L'AVANA Il presidente cubano Raul Castro continua a premere il pedale per aggiornare l'isola, in sintonia con i cambiamenti globali. E intervenendo in Parlamento, in vista dell'arrivo all'Avana il prossimo marzo di Benedetto XVI, ha annunciato che nei prossimi giorni sarà concesso l'indulto a 2.900 detenuti, un numero quasi dieci volte maggiore rispetto ai 299 liberati nel 1998, quando si fece lo stesso in occasione della visita di Giovanni Paolo II. Il popolo ed il governo accoglieranno il pontefice con affetto e rispetto, ha poi assicurato il capo dello Stato, sottolineando che la misura adottata è dovuta anche alle numerose richieste dei familiari e delle istituzioni religiose. Tra coloro che godranno dell'indulto ci sono malati, anziani, donne e giovani che potranno reinserirsi nella societa. Nonchè 86 stranieri di 25 Paesi (Se i loro governi li vorranno). Ma non l'americano Alan Gross, accusato di aver tentato di introdurre materiale per Internet nell'isola. Ed i cui familiari, delusi, hanno assicurato oggi che ha perso 45 chili ed è depresso.
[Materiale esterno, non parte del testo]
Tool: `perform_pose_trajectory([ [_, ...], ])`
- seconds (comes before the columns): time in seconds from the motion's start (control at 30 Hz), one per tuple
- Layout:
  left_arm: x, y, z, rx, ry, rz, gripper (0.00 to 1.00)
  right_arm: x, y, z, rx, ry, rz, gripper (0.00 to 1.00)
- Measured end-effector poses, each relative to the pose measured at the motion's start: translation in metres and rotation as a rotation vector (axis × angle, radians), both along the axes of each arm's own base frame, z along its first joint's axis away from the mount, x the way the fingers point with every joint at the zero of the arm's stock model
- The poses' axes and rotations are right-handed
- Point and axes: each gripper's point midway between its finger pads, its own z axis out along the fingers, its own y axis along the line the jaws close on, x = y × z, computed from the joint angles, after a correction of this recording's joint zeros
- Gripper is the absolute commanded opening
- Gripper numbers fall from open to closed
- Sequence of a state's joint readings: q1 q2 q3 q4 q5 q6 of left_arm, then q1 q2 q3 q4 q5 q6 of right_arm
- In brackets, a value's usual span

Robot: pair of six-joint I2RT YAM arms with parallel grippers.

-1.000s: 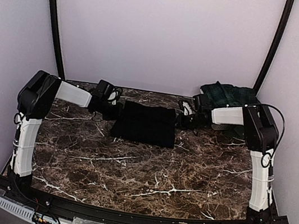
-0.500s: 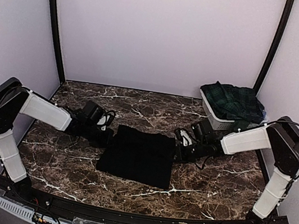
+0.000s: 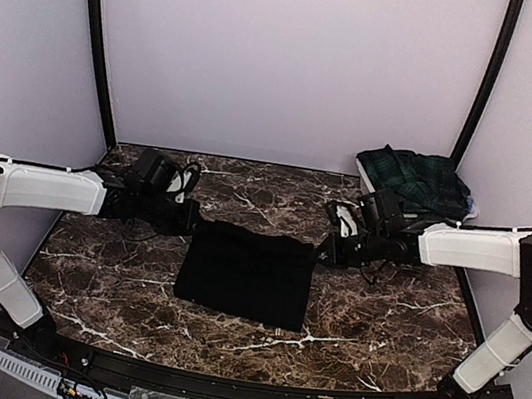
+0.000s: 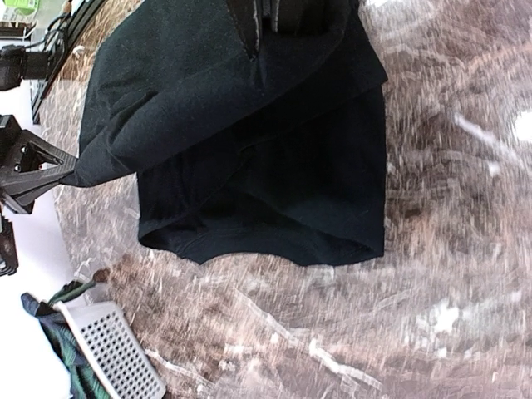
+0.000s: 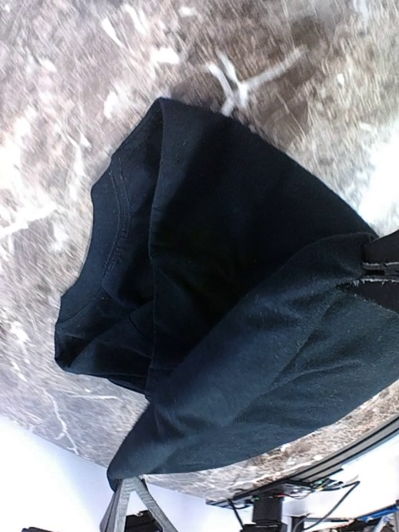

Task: Fold and stack the mixed laundry pile
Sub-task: Fold the 2/3-rectangle-folded T-shirt at the center of the board.

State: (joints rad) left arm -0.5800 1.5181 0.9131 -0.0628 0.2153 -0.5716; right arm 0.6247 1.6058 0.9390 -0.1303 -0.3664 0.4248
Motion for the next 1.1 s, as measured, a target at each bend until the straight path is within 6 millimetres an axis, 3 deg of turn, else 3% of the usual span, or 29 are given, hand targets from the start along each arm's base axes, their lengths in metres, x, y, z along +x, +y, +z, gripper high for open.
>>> perform_pose_trajectory([
  [0.1,0.015,-0.001,0.003,0.002,-0.018,0.007,0.0,0.015,-0.009,0.004,-0.002,-0.018,-0.026,0.0],
  [0.2,0.029,0.001,-0.01,0.015,-0.008,0.017,0.0,0.036,-0.012,0.001,-0.004,-0.026,-0.046,0.0],
  [0.3,0.042,0.002,-0.037,0.039,0.024,0.02,0.0,0.056,-0.007,-0.021,-0.02,-0.011,-0.049,0.0],
  [0.37,0.05,0.0,-0.06,0.059,0.056,0.013,0.0,0.063,-0.004,-0.045,-0.039,0.02,-0.047,0.0],
  [0.47,0.053,-0.003,-0.092,0.075,0.103,-0.003,0.01,0.062,-0.001,-0.075,-0.054,0.071,-0.035,0.0],
  [0.7,0.056,-0.007,-0.091,0.051,0.084,-0.013,0.01,0.062,0.001,-0.074,-0.033,0.046,-0.031,0.0],
  [0.87,0.035,0.002,-0.092,0.047,0.087,-0.021,0.01,0.028,0.005,-0.075,-0.033,0.054,0.001,0.0],
  [0.93,0.018,0.01,-0.092,0.053,0.104,-0.024,0.08,0.001,0.012,-0.076,-0.035,0.071,0.032,0.0],
  [1.07,-0.006,0.021,-0.088,0.072,0.126,-0.031,0.54,-0.043,0.018,-0.078,-0.036,0.11,0.078,0.0],
  [1.1,-0.007,0.023,-0.085,0.077,0.119,-0.03,0.6,-0.048,0.018,-0.078,-0.035,0.116,0.08,0.01],
])
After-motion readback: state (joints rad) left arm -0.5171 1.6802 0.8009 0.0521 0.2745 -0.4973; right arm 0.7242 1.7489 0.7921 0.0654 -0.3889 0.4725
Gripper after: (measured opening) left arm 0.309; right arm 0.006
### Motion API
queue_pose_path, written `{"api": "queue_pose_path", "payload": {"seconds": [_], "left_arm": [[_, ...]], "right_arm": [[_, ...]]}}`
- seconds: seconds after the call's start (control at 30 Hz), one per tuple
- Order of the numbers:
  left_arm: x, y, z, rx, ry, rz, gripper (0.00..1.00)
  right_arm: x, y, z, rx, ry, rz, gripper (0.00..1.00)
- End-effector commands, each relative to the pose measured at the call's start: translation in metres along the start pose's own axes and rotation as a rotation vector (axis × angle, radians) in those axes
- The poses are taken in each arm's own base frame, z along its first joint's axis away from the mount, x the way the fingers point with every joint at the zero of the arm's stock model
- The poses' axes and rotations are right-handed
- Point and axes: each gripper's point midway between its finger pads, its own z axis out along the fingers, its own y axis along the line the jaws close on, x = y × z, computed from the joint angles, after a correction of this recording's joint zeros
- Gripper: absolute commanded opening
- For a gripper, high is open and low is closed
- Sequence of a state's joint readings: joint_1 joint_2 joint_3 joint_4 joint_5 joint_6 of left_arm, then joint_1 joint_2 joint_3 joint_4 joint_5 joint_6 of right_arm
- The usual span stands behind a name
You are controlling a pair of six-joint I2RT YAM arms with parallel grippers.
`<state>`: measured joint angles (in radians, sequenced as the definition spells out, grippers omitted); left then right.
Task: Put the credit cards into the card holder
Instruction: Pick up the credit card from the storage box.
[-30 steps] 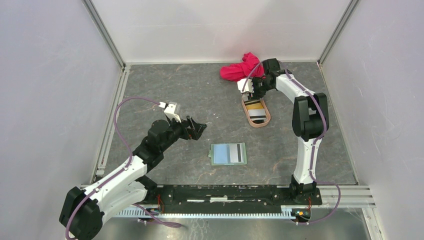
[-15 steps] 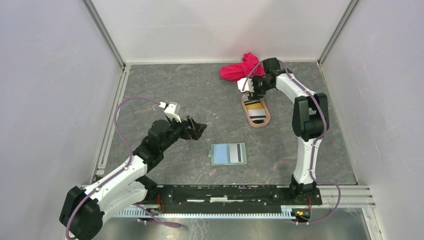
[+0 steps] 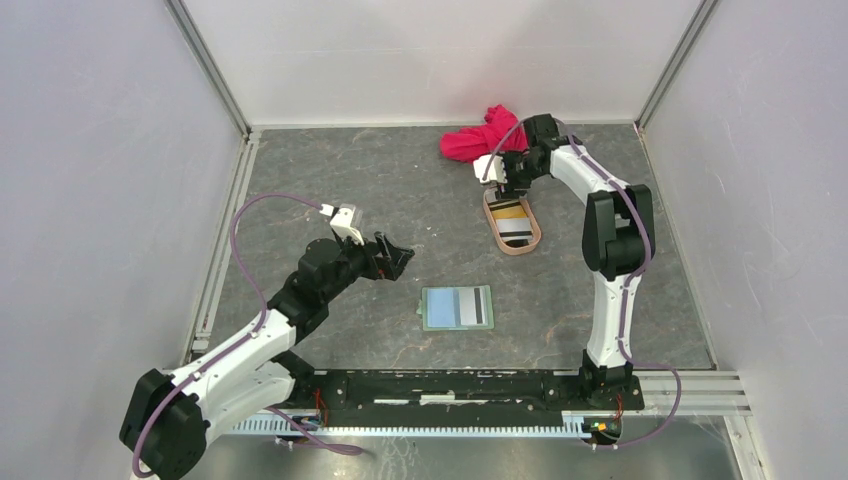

E Washington ha già manifestato la sua profonda delusione per la mancata liberazione. Castro, per contro, non ha annunciato l'attesa riforma migratoria. Su questo punto si è limitato a dire che tali modifiche avverranno senza fretta quando la loro preparazione sarà completata. Le leggi sui viaggi all'estero e dall'estero dei cubani terranno conto - ha concluso Castro - del diritto dello Stato rivoluzionario nella difesa dei piani per l'ingerenza e per la sovversione nel paese.